[Items from a data source]
**********

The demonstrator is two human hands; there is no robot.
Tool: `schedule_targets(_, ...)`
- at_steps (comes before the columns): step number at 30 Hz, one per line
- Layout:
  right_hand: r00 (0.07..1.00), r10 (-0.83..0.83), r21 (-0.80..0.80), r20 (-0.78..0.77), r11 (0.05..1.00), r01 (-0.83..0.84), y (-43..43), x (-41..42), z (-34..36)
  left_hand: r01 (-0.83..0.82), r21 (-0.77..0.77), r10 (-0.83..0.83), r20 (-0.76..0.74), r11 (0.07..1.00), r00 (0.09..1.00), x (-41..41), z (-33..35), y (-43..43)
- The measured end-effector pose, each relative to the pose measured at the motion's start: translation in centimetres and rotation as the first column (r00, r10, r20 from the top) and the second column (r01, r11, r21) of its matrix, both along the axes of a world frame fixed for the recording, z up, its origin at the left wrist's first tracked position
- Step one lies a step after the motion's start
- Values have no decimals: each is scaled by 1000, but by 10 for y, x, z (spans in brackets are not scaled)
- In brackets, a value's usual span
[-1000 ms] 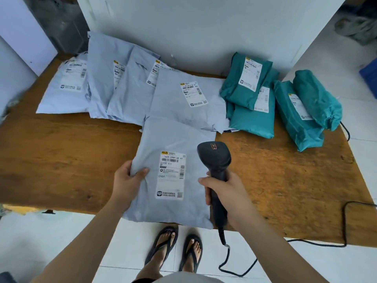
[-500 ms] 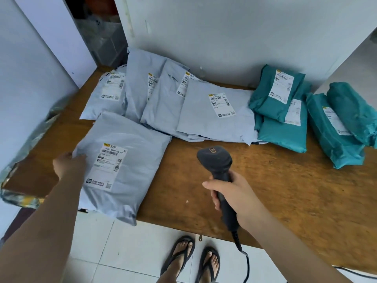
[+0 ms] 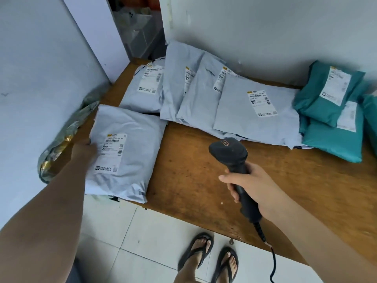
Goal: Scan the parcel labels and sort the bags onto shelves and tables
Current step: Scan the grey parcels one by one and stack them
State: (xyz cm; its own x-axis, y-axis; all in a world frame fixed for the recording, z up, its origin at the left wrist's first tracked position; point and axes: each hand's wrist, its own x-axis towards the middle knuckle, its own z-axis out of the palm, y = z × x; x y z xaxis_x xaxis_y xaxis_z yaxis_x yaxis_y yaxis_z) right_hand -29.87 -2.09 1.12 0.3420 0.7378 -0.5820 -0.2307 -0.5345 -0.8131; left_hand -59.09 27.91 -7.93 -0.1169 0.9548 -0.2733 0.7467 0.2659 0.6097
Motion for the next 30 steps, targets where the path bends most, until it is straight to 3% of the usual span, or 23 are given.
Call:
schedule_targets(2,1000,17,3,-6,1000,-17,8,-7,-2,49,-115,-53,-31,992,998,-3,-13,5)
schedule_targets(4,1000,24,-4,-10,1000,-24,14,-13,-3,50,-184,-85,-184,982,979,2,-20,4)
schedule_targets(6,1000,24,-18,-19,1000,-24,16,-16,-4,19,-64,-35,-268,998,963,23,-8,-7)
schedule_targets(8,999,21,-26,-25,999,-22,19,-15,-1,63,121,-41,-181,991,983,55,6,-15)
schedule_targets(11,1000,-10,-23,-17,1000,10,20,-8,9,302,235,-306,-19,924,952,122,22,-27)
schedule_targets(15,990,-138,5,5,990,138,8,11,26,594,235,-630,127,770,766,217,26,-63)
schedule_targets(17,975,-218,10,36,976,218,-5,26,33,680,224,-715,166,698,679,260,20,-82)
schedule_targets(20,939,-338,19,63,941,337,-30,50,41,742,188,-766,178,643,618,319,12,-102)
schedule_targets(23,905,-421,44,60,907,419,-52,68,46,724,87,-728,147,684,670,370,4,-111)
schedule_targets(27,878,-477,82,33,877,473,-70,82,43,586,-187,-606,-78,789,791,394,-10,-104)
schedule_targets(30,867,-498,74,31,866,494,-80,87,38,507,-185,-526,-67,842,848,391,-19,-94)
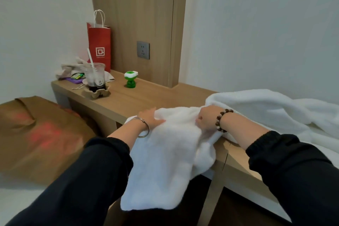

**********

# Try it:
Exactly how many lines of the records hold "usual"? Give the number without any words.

# Your solution:
2